On December 7, 2016, the court heard defendant Burnham’s post-verdict motion seeking, among other branches of relief, an order vacating the verdict on various grounds and a new trial and/or remittitur. After both parties put forth a number of arguments, Justice Martin Shulman issued the following rulings:
- There was sufficient evidence to uphold the jury determination that Burnham was 25 percent liable for Mr. Gondar’s injuries.
- Gondar’s pain and suffering over the duration of 17 months is comparable to that in the Sweberg record. To stay consistent with that remittitur ruling, the court felt there was a basis to reduce the past pain and suffering award from $12M to $5M.
- Under the circumstances of this case and getting guidance from other NYCAL cases, the court reduced the future pain and suffering award from $10M to $2M.
- Finally, the court found there was error in giving the recklessness charge from the New York Pattern Jury Instructions. The court was left to consider two options: (a) follow the recent holding in Holdsworth and order a retrial on a framed issue or (b) simply vacate the reckless finding and uphold the jury’s verdict subject to the remitter set forth in the record. Justice Shulman then allowed each party to submit a letter determining the scope of his options.

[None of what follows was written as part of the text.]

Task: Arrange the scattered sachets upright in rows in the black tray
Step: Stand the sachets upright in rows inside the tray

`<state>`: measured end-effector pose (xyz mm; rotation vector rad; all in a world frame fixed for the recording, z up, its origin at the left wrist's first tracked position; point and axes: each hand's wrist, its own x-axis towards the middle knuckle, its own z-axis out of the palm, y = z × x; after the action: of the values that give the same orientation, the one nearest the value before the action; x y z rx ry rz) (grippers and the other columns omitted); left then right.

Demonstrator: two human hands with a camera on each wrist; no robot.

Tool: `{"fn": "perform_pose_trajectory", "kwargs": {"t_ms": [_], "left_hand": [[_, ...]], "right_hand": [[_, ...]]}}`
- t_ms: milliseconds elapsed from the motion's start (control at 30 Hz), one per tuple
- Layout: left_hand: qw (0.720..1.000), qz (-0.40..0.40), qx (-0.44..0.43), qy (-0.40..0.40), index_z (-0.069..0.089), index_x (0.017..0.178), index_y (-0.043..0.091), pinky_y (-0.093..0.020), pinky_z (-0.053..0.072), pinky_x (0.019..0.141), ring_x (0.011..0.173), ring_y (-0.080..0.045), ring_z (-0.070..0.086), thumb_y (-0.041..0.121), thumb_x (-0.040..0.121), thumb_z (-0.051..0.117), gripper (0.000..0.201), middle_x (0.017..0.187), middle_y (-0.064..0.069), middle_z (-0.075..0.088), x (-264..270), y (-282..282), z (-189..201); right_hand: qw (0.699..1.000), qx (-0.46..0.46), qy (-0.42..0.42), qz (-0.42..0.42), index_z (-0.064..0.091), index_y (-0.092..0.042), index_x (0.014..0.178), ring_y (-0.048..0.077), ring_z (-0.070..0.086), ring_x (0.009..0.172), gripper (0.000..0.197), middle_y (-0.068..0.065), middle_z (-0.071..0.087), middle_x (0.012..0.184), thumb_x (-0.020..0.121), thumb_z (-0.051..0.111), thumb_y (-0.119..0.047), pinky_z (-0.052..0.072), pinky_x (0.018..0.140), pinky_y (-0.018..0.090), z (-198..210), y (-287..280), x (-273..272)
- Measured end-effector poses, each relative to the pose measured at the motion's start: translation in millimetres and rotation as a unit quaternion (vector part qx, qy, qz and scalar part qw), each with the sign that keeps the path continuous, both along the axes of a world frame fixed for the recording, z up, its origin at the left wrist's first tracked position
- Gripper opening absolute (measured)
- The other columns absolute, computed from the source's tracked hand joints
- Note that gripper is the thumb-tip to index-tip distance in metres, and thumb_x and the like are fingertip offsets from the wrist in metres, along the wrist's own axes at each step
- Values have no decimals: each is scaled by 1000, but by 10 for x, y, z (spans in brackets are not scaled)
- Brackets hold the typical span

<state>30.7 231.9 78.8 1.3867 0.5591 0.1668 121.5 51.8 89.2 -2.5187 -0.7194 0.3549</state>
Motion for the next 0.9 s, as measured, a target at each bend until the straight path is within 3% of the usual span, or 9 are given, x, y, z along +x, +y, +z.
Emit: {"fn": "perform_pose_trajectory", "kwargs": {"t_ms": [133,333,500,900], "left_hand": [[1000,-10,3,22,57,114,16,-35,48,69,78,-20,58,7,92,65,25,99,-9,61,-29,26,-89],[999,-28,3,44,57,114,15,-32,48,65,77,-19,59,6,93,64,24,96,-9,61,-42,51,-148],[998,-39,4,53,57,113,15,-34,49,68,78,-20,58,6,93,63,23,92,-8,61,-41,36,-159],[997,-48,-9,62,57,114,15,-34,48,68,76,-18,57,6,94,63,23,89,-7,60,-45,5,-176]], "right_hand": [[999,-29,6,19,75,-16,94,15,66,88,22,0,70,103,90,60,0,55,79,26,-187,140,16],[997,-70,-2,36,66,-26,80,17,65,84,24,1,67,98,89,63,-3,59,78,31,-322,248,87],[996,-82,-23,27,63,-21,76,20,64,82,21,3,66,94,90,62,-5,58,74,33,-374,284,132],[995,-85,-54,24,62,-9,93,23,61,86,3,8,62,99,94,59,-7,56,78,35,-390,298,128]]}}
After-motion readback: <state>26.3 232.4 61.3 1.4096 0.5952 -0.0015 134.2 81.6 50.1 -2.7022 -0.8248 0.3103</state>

After reviewing the letters submitted by the respective parties, the court issued a written decision on February 10, 2017. Justice Shulman found that based on a Fourth Department decision issued two weeks after this verdict (Matter of Eighth Jud. Dist. Asbestos Litig., 141 A.D.3d 1127, 35 N.Y.S.3d 615, 2016 N.Y. App. Div. LEXIS 5315, 2016 NY Slip Op 05460 (N.Y. App. Div. 4th Dep’t 2016)), and in the absence of any controlling precedent to the contrary, the court must grant Burnham’s post-verdict motion to set aside that portion of the jury verdict which found Burnham had acted with reckless disregard for the plaintiff’s safety. Because the court used the charge set forth in the Pattern Jury Instructions, and that charge does not accurately reflect the standard set by the Court of Appeals in Maltese, it in effect reduced the plaintiff’s burden of proof on his claim that Burnham acted with reckless disregard for his safety.

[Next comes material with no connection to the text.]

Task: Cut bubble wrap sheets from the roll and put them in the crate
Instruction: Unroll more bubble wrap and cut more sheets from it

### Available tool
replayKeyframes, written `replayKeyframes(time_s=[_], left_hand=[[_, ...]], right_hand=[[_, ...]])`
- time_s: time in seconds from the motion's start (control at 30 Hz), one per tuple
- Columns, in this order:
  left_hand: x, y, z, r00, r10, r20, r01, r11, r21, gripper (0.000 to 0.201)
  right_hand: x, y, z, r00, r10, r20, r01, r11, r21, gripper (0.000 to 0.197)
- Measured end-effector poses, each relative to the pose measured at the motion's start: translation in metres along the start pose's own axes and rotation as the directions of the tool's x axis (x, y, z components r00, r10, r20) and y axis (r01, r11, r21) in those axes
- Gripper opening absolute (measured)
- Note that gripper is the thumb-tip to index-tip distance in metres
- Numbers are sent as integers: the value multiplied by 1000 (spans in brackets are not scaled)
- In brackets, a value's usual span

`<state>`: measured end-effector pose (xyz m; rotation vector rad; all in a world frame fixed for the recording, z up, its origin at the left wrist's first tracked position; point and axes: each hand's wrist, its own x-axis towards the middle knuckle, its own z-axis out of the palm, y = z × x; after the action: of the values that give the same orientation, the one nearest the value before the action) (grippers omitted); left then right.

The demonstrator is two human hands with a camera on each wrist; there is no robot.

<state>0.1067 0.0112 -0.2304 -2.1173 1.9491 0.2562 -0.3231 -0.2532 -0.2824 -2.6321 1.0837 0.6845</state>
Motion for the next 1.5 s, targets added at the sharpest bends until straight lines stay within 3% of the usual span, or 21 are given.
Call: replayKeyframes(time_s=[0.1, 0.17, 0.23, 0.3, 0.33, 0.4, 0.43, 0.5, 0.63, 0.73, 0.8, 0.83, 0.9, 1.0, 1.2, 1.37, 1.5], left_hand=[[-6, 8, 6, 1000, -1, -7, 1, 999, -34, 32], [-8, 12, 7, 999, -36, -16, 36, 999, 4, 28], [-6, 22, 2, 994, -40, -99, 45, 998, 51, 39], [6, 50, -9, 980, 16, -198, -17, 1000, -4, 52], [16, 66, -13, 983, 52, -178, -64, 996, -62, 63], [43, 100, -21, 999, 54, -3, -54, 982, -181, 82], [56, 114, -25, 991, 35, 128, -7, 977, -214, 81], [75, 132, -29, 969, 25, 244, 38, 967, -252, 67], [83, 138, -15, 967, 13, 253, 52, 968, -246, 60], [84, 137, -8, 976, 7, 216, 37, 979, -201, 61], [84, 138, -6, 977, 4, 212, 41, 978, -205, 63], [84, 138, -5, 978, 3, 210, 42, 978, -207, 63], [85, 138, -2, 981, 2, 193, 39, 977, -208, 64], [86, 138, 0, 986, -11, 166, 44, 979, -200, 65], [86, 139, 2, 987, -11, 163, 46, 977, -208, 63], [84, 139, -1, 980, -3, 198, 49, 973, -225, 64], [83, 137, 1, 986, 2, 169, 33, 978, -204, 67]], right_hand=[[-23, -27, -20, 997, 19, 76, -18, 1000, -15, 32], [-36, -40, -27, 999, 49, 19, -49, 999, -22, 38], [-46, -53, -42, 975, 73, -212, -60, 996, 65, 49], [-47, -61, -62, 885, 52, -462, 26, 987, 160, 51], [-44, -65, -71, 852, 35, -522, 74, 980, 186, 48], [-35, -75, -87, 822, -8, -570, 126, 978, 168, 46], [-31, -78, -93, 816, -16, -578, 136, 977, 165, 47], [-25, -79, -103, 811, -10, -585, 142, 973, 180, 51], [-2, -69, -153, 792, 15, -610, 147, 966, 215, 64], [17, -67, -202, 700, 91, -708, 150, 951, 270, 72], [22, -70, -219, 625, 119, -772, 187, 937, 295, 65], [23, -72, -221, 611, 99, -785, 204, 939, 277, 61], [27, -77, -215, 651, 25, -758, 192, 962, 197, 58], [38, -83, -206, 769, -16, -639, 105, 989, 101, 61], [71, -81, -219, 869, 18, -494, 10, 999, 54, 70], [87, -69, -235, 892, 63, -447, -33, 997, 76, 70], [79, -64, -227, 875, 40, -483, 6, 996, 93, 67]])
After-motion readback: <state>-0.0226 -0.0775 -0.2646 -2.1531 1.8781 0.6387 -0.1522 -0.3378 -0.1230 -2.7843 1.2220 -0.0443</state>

Accordingly, the court’s written decision ordered that:
The branch of Burnham’s post-verdict motion for remittitur was granted setting aside the jury verdict on discrete damage awards for past and future pain and suffering and granting a new trial on the issue of damages unless, within ten days after service of a copy of this decision and order with notice of entry, the plaintiff’s administratrix executes a stipulation agreeing to decrease the jury’s aggregate award for pain and suffering from $22 million to $7 million; and the branch of Burnham’s post-verdict motion is granted setting aside the jury verdict’s finding of recklessness and granting Burnham a new trial on the issue of Burnham’s alleged recklessness, unless the plaintiff’s administratrix executes a stipulation agreeing to withdraw or discontinue the recklessness claim.